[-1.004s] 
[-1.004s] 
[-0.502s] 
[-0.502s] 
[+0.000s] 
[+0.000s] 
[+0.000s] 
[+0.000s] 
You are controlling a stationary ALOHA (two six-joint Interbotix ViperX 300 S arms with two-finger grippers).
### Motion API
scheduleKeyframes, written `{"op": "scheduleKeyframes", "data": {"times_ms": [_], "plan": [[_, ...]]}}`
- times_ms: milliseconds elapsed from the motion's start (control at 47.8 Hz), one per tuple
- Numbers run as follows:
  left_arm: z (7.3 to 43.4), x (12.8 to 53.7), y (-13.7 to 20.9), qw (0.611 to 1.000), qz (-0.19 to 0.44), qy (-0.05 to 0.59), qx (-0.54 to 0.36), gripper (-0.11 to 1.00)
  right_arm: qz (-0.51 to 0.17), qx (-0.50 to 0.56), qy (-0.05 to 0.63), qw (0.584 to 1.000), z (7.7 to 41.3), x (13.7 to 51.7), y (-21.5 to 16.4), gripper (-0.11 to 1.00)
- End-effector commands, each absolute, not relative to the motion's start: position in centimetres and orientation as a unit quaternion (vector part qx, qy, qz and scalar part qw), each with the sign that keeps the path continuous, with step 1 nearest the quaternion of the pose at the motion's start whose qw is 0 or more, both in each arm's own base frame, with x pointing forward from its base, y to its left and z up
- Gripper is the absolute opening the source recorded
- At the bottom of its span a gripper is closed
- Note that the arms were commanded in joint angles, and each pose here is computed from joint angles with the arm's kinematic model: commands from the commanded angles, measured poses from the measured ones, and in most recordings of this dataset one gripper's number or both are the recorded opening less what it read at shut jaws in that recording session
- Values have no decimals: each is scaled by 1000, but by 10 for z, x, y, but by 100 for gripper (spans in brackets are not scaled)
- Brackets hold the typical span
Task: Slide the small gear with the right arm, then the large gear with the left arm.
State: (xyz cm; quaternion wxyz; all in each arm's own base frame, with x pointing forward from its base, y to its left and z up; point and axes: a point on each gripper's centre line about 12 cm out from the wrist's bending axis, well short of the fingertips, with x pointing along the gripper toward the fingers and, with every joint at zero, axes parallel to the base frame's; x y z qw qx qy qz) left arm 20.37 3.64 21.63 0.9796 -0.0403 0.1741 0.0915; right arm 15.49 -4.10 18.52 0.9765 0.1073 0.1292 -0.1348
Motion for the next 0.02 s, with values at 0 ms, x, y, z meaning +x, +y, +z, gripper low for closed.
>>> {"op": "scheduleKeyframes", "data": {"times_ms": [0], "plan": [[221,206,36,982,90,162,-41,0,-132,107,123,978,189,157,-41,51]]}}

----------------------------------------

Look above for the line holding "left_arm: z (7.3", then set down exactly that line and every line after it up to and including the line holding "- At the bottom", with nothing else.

■ Exercise solution ■
  left_arm: z (7.3 to 43.4), x (12.8 to 53.7), y (-13.7 to 20.9), qw (0.611 to 1.000), qz (-0.19 to 0.44), qy (-0.05 to 0.59), qx (-0.54 to 0.36), gripper (-0.11 to 1.00)
  right_arm: qz (-0.51 to 0.17), qx (-0.50 to 0.56), qy (-0.05 to 0.63), qw (0.584 to 1.000), z (7.7 to 41.3), x (13.7 to 51.7), y (-21.5 to 16.4), gripper (-0.11 to 1.00)
- End-effector commands, each absolute, not relative to the motion's start: position in centimetres and orientation as a unit quaternion (vector part qx, qy, qz and scalar part qw), each with the sign that keeps the path continuous, with step 1 nearest the quaternion of the pose at the motion's start whose qw is 0 or more, both in each arm's own base frame, with x pointing forward from its base, y to its left and z up
- Gripper is the absolute opening the source recorded
- At the bottom of its span a gripper is closed

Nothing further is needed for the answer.